Elorza cogió del brazo a Virginia y tiró de ella. Norah corría ya tras el arqueólogo.
—Ya pensaremos cómo salvar a tu marido. Pero larguémonos de aquí. ¡Ya!
Y cuando ella se disponía a zafarse de su brazo para regresar, un tremendo y escalofriante rugido emanó del interior del hueco perforado en el suelo.
El psicólogo fue el último en volver a ver la luz del sol de aquel maldito desierto nubio. Había salvado los tres metros que separaban suelo y techo del pasillo lateral del templo y, deslumbrado, pareció presentir el cuerpo ágil de Virginia ascendiendo por las escaleras pegadas a la pared de la excavación. Afuera se había levantado un viento infernal que arrastraba la arena sin piedad, y una cascada de ésta manaba por el hueco. Pronto, los seis metros excavados volverían a estar cubiertos, escondiendo nuevamente aquel secreto bajo tierra. Elorza, con los párpados entornados y dolorido, se abalanzó sobre la escalerilla de la pared y, a tientas, ascendió lo más rápido que pudo.
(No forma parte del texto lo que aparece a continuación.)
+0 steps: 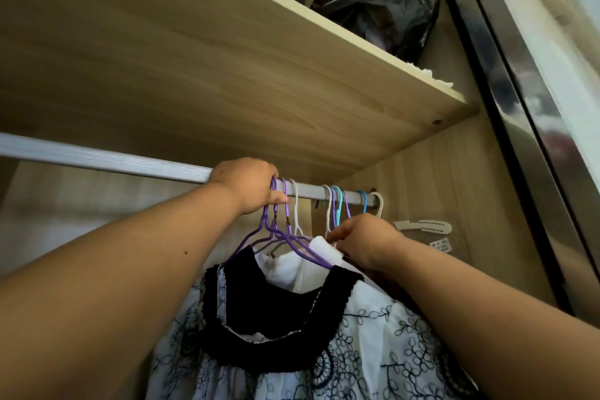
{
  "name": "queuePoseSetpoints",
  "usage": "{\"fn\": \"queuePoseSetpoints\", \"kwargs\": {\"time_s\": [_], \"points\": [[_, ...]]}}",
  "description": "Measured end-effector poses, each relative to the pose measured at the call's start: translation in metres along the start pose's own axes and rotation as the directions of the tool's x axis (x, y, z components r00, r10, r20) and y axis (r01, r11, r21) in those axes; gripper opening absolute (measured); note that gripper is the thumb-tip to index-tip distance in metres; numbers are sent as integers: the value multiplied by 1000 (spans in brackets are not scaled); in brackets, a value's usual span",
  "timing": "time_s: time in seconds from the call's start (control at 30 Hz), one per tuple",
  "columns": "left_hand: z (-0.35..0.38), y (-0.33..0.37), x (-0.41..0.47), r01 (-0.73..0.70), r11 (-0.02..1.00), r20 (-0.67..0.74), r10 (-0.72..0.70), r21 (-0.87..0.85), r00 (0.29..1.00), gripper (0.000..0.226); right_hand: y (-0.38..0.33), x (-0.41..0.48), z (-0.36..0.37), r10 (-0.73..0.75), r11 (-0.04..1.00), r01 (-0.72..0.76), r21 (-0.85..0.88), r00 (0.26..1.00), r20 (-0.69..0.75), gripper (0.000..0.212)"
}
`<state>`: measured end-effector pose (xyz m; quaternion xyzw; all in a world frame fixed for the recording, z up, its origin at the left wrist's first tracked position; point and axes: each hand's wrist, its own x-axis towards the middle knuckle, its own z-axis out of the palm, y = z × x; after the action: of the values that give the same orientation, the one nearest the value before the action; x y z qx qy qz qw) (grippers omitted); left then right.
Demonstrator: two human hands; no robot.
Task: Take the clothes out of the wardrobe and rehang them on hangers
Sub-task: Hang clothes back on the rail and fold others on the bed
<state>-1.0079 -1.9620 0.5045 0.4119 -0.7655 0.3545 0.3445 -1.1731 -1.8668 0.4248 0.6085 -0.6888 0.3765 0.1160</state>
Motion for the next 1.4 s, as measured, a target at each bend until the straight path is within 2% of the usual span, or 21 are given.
{"fn": "queuePoseSetpoints", "kwargs": {"time_s": [0.03, 0.2, 0.3, 0.37, 0.47, 0.6, 0.7, 0.8, 0.9, 0.97, 1.03, 1.17, 1.4], "points": [[-1, 0, -1, 7, 1000, 2, -7, 18, 1000, 55, 1, -1, -1, -28, 999, 28, -39, 1000, -3, 34], [-4, -1, -8, 28, 995, 27, -31, 91, 999, 61, 7, 3, 0, -78, 997, 79, -27, 997, 16, 28], [-8, 5, -22, 58, 994, 45, -63, 91, 997, 64, 4, 2, -1, -118, 993, 117, -33, 993, -28, 33], [-9, 19, -37, 69, 996, 31, -67, -56, 997, 71, 5, -7, -6, -171, 985, 169, -36, 984, -54, 42], [-17, 57, -70, -1, 960, -25, -7, -280, 1000, 73, 12, -37, -22, -268, 946, 232, -225, 952, -148, 60], [-39, 122, -116, -115, 894, -104, 77, -433, 992, 75, 33, -109, -62, -294, 881, 158, -446, 921, -255, 77], [-57, 182, -152, -171, 818, -129, 118, -550, 985, 76, 70, -177, -87, -211, 864, 65, -500, 947, -241, 82], [-74, 257, -194, -225, 767, -64, 235, -601, 970, 76, 121, -259, -109, -73, 815, -56, -577, 977, -198, 84], [-89, 334, -244, -292, 679, -18, 380, -674, 925, 74, 173, -346, -130, 107, 756, -177, -631, 983, -148, 84], [-98, 386, -280, -317, 594, 10, 480, -740, 877, 73, 202, -407, -145, 243, 714, -267, -647, 962, -128, 84], [-103, 435, -315, -344, 521, 14, 565, -782, 825, 74, 224, -465, -159, 360, 667, -349, -658, 925, -125, 82], [-126, 539, -378, -363, 343, -3, 723, -867, 690, 76, 259, -572, -190, 583, 546, -519, -658, 799, -147, 80], [-180, 686, -471, -366, 64, -122, 878, -929, 462, 74, 301, -716, -230, 801, 302, -731, -612, 543, -253, 75]]}}
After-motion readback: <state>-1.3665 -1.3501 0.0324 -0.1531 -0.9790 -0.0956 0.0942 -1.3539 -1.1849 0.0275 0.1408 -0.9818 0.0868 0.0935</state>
Sobre la superficie, el temporal resultaba devastador. La arena llevaba tal fuerza que dañaba al golpear sus rostros. Delpy y Norah habían optado por quedarse tumbados en el suelo, boca abajo, protegiendo con sus brazos la cabeza y aguantando la respiración. La fuerza del viento convenció de inmediato a Virginia para hacer lo propio y así los halló Elorza al asomarse desde el cráter.
Quizá no pasasen más de un minuto en aquella posición, aunque a ellos les resultara eterno. Cuando el viento amainó y todo volvió a la normalidad, sus cuerpos yacían a escasos centímetros bajo tierra y el cráter había quedado completamente cubierto.